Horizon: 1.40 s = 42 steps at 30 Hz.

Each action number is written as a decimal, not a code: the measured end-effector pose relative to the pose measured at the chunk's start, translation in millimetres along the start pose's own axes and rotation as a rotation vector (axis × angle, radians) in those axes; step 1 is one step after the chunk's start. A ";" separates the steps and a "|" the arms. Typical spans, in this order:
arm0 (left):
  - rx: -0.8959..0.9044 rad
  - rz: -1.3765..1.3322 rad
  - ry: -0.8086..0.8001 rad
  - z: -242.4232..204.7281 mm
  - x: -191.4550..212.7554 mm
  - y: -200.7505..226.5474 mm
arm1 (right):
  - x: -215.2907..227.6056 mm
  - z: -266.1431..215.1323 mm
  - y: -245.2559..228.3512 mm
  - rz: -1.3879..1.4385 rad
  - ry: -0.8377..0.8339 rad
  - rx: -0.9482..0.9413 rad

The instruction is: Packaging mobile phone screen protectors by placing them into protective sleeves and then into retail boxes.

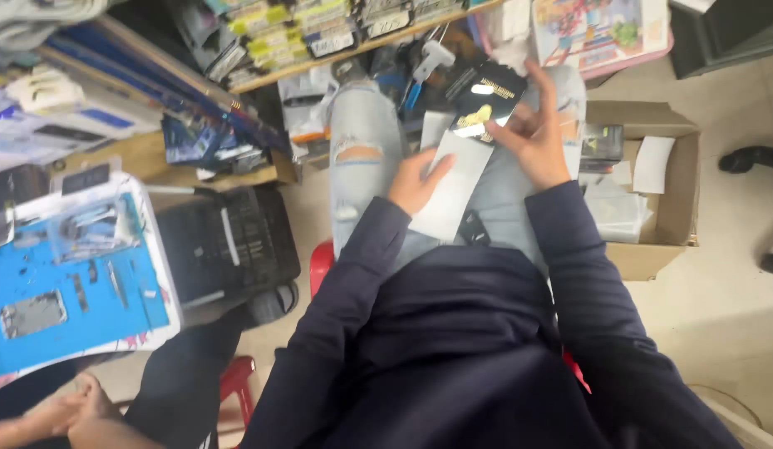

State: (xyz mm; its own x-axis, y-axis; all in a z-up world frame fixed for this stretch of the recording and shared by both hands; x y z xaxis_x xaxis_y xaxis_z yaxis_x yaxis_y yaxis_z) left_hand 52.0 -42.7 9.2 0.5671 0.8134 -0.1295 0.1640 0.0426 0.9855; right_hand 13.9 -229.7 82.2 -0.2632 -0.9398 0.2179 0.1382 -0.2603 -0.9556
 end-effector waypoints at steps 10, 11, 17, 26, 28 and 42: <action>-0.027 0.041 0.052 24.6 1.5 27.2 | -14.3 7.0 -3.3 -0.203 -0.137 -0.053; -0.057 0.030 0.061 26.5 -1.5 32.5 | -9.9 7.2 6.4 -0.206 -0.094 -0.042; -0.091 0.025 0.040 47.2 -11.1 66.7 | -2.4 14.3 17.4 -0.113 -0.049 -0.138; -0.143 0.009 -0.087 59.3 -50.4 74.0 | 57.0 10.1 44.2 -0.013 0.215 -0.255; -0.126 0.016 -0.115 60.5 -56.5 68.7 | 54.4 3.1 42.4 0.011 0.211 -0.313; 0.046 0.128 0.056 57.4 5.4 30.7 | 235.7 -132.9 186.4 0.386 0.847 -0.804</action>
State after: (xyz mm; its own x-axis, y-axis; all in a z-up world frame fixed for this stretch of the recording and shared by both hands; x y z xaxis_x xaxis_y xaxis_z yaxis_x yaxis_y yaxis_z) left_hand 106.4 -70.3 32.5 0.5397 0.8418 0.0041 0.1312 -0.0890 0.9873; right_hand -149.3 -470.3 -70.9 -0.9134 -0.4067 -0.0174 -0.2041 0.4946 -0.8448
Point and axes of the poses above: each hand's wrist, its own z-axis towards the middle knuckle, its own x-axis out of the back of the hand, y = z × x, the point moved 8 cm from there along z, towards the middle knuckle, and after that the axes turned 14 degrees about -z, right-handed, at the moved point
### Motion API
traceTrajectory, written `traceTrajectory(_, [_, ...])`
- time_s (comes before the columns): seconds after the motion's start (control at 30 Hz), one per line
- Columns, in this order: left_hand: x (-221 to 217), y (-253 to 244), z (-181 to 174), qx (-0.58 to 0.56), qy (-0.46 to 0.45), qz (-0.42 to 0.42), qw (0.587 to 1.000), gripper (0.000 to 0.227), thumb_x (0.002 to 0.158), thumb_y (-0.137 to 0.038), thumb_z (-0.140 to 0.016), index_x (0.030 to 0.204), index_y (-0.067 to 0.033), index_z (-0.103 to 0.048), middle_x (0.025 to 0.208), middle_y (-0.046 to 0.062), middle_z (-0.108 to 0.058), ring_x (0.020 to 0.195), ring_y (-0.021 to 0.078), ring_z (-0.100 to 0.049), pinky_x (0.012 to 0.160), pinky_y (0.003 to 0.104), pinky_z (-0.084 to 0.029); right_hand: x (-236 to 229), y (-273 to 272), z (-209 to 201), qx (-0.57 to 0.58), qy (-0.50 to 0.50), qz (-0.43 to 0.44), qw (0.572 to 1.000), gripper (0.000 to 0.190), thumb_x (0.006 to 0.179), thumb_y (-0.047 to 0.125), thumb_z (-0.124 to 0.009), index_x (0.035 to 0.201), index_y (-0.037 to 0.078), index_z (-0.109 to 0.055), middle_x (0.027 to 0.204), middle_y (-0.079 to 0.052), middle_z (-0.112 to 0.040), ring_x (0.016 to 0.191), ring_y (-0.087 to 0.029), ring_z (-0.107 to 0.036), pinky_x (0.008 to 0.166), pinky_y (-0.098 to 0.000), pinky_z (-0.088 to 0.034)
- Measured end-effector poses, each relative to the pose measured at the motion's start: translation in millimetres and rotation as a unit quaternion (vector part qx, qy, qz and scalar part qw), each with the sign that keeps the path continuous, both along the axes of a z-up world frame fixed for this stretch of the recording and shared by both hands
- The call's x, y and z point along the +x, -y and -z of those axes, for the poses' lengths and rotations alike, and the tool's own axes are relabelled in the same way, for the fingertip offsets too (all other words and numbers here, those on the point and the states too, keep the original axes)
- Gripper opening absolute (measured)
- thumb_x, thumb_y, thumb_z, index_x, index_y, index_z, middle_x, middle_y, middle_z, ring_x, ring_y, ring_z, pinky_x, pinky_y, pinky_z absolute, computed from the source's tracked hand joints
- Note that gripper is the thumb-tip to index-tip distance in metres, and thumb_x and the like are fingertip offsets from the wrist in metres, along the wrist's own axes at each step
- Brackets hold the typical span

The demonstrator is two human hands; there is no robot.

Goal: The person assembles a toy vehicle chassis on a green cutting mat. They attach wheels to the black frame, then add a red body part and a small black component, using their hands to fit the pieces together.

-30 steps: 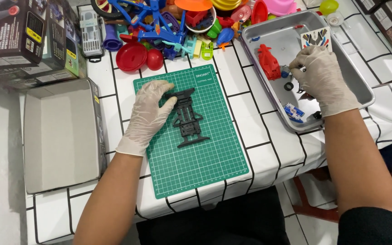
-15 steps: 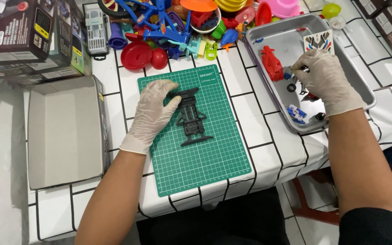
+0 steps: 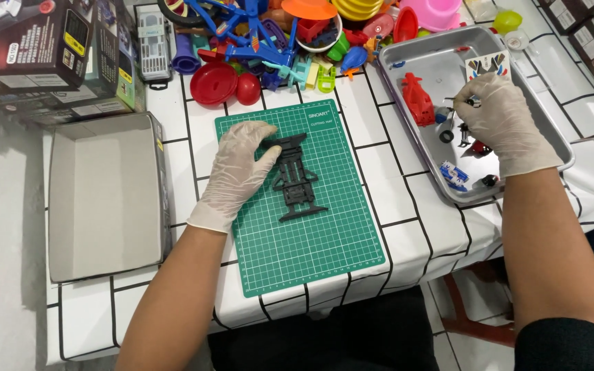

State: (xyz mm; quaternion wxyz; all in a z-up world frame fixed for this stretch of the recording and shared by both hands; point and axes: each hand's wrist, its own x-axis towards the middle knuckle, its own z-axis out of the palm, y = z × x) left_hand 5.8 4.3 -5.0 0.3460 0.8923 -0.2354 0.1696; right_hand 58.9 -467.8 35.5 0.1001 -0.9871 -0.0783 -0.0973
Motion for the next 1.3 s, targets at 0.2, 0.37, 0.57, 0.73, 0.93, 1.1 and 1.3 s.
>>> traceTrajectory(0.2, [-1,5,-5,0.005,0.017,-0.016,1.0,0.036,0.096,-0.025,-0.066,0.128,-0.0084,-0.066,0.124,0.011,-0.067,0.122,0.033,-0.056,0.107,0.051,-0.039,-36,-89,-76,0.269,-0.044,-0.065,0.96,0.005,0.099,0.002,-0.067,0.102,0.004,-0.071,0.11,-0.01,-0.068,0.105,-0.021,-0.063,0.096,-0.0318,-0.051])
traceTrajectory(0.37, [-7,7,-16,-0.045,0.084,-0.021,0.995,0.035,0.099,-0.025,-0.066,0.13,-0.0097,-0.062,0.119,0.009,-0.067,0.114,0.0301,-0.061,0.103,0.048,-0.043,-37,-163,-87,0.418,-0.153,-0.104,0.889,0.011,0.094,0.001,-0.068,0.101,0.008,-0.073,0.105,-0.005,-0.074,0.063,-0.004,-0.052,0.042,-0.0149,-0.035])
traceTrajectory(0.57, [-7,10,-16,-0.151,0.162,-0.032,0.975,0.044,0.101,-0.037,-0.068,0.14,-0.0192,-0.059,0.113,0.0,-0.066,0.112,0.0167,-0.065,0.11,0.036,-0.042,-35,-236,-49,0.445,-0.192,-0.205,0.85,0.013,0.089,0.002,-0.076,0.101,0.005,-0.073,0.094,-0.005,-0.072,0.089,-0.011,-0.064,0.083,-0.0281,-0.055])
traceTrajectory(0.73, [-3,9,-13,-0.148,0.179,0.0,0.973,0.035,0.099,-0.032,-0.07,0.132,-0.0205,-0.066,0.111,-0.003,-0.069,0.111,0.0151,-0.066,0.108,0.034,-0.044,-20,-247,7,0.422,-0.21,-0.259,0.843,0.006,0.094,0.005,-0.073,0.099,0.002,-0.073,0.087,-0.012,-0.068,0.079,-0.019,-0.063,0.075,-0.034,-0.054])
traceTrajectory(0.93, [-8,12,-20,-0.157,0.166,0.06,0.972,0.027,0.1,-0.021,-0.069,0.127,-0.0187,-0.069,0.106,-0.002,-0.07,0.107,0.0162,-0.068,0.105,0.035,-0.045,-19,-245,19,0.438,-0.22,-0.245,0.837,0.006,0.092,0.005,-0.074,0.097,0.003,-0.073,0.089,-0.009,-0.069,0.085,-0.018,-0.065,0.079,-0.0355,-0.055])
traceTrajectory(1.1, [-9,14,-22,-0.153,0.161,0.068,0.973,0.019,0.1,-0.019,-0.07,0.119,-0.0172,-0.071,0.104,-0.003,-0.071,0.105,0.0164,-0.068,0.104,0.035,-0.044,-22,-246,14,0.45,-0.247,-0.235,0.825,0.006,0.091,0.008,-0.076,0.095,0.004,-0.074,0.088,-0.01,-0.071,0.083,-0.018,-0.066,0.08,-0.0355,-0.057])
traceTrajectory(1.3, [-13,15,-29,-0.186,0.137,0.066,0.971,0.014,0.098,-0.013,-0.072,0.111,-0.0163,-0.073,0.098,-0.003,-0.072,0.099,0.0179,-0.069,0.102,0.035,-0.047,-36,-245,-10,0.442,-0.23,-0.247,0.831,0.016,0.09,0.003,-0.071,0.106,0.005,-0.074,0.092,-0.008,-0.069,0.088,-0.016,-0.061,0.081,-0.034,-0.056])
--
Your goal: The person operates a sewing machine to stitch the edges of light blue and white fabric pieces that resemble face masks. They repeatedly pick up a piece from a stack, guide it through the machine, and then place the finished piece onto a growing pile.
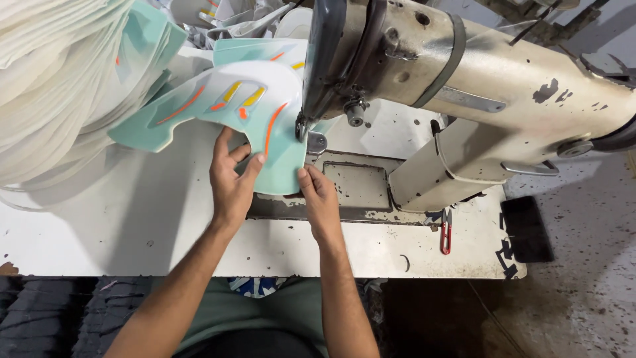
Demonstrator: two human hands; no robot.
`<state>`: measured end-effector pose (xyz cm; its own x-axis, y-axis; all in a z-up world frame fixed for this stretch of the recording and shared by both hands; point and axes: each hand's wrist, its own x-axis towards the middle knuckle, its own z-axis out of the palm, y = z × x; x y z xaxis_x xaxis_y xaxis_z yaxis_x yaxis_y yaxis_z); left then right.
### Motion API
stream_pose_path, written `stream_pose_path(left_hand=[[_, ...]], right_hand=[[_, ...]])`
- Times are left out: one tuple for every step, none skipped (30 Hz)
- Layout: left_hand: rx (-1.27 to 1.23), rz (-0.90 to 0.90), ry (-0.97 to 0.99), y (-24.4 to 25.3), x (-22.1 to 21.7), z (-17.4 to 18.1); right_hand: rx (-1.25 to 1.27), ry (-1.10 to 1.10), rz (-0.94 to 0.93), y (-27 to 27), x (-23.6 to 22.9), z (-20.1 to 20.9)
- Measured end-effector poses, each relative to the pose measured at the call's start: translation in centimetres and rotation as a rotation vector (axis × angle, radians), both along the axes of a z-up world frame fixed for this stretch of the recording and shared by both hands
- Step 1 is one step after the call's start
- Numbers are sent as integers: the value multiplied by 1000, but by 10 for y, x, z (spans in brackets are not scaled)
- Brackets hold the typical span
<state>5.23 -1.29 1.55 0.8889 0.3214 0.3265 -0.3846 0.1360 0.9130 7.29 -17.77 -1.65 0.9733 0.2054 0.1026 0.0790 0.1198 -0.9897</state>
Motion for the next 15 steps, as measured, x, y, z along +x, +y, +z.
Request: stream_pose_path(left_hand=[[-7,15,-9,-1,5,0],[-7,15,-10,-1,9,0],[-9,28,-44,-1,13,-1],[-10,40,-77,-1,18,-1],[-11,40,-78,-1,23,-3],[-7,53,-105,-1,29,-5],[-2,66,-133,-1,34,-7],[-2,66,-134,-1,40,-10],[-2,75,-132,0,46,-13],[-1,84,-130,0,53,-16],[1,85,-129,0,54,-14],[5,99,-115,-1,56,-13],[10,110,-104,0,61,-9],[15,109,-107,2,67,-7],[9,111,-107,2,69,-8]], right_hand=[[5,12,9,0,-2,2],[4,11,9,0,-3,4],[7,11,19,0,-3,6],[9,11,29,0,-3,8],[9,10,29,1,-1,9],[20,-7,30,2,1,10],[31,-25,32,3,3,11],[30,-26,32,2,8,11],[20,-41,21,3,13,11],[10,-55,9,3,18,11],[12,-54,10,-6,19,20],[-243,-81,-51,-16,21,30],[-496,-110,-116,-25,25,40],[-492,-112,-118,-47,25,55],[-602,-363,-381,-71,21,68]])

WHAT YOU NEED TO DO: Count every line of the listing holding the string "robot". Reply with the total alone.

RESULT BELOW: 2